CTAs and trend-following hedge funds have begun May positively. Société Générale’s main broad-based CTA Index has advanced 1.37 per cent so far this month, which has brought its year-to-date return to more than 7 per cent.  

The benchmark, which tracks the daily performance of 20 of the largest managed futures hedge funds, earlier rose 3.02 per cent in April.

Trend-following hedge fund strategies, tracked by by SocGen’s SG Trend Index, have continued their winning streak, notching up 1.83 per cent in the first week of May, which came on the back of April’s 2.83 per cent gain. That has brought the benchmark’s overall return to 8.87 per cent so far this year.

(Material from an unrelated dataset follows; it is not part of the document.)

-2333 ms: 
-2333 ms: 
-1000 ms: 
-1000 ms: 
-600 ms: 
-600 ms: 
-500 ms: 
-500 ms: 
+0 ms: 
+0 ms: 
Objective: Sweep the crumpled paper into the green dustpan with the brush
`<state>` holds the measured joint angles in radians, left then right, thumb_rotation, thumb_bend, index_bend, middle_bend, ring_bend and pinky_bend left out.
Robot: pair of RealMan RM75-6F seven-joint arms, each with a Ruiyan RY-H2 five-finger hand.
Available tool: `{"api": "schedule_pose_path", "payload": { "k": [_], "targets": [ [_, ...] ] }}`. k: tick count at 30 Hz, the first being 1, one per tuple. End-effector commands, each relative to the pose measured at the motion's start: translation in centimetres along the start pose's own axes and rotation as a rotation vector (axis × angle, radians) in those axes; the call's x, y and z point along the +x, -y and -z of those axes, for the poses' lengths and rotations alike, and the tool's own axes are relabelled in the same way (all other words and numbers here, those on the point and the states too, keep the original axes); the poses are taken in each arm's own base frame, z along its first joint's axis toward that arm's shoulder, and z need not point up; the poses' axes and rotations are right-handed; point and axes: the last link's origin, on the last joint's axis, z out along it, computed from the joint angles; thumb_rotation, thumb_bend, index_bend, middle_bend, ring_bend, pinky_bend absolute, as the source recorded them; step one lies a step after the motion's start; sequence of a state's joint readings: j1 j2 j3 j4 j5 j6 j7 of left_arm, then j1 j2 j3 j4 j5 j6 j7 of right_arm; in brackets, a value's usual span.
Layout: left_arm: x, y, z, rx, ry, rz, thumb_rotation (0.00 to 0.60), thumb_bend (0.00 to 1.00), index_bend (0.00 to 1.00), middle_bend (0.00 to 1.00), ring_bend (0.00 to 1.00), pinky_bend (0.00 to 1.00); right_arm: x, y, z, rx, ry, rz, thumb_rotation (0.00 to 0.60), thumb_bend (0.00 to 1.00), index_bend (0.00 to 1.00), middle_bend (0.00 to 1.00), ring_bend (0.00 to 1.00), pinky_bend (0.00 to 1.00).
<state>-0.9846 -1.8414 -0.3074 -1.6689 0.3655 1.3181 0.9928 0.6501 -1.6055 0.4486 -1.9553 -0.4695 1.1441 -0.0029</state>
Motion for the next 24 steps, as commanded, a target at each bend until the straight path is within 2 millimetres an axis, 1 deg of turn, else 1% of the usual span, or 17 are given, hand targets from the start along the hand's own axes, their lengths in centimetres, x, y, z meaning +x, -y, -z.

Shorter-term CTA funds, which made a small 0.17 per cent return in April, have stumbled over the past week, giving back 0.23 per cent so far in May. Performance among short-term CTAs remains varied, with the range of returns spanning 4 per cent to -4 per cent during April. Nonetheless, the SG Short-Term Traders Index – a daily returns snapshot of CTAs and global macro managers with 10-day trading windows – is still in the black to the tune of 1.92 per cent since the start of 2021.

Trend-followers seized on the sustained upwards trends across stock markets and commodities, with long bets driving the bulk of April’s gains, SocGen explained. Other sectors were less clear-cut, with currencies seeing mixed performances, and European bonds reverting less against the established downward trend than US markets.

Tom Wrobel (pictured), director of capital consulting at Société Générale Prime Services and Clearing, said CTAs’ sustained momentum is delivering “exactly what institutional investors are hoping for”.

Commenting on April’s numbers, Wrobel pointed to a series of performance drivers, rather than just any one market or sector.

“It is exciting to see positive performance from a range of different CTA strategies: from classic trend-followers, to fundamental global macro, and new machine learning based programmes,” he added.